◆ MATERIAL PROVIDED
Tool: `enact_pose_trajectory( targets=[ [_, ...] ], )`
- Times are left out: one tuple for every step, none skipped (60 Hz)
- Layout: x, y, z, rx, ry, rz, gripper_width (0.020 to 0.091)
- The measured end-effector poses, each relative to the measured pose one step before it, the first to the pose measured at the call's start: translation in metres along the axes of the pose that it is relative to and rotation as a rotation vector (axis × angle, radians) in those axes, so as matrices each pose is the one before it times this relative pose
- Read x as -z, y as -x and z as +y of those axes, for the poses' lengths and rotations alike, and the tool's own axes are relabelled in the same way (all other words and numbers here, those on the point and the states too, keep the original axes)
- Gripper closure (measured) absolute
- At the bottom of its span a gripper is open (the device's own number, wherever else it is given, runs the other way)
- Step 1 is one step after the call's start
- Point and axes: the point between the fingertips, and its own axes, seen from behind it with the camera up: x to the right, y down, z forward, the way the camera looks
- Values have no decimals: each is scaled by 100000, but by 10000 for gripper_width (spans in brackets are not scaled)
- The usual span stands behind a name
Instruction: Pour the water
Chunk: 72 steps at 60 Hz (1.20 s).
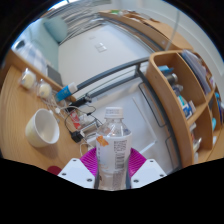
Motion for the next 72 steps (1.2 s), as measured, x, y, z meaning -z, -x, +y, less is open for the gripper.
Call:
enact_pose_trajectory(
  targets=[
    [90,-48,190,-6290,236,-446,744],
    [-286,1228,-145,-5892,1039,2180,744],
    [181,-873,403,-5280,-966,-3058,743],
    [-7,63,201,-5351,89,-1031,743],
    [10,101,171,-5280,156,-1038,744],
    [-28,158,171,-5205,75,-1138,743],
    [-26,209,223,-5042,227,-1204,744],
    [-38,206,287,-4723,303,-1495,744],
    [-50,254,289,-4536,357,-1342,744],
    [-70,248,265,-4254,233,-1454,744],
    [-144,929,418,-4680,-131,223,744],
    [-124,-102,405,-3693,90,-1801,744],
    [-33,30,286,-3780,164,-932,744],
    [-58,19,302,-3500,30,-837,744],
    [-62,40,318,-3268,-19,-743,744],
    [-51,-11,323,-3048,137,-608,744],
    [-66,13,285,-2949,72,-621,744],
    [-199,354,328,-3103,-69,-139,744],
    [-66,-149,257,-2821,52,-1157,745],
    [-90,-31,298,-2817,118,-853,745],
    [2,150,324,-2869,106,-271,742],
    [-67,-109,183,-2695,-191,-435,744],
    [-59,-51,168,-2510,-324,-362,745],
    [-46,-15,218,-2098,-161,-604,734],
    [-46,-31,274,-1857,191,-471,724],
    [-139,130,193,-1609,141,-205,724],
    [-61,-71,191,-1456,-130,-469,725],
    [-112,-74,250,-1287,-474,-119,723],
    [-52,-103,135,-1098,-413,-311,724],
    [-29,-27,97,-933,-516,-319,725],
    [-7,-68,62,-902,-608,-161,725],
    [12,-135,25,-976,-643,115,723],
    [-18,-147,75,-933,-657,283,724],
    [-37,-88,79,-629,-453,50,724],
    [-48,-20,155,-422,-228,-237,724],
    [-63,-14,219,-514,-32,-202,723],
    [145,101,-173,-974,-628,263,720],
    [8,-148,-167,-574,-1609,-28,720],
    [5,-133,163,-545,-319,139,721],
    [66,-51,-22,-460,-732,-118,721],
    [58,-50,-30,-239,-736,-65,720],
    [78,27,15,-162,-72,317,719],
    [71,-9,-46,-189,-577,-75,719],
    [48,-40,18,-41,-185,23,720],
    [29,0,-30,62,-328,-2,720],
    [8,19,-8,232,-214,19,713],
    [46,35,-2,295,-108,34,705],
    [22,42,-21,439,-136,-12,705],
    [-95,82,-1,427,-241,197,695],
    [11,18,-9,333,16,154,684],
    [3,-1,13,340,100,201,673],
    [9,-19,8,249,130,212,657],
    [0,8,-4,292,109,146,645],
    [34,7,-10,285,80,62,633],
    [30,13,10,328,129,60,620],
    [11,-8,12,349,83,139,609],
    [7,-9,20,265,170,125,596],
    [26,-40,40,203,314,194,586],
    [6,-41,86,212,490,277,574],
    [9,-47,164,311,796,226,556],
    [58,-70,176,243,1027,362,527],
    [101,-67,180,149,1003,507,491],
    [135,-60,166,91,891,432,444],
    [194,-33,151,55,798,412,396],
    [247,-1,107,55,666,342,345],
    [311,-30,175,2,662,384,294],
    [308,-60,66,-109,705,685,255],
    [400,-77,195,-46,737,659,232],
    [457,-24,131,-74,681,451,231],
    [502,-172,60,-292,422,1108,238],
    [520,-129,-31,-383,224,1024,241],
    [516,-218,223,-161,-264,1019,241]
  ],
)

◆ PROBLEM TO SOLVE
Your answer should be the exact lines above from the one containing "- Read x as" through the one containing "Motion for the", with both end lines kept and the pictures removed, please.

◆ RESULT FOR THIS TASK
- Read x as -z, y as -x and z as +y of those axes, for the poses' lengths and rotations alike, and the tool's own axes are relabelled in the same way (all other words and numbers here, those on the point and the states too, keep the original axes)
- Gripper closure (measured) absolute
- At the bottom of its span a gripper is open (the device's own number, wherever else it is given, runs the other way)
- Step 1 is one step after the call's start
- Point and axes: the point between the fingertips, and its own axes, seen from behind it with the camera up: x to the right, y down, z forward, the way the camera looks
- Values have no decimals: each is scaled by 100000, but by 10000 for gripper_width (spans in brackets are not scaled)
- The usual span stands behind a name
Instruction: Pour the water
Chunk: 72 steps at 60 Hz (1.20 s).
Motion for the next 72 steps (1.2 s), as measured, x, y, z meaning -z, -x, +y, less is open for the gripper.

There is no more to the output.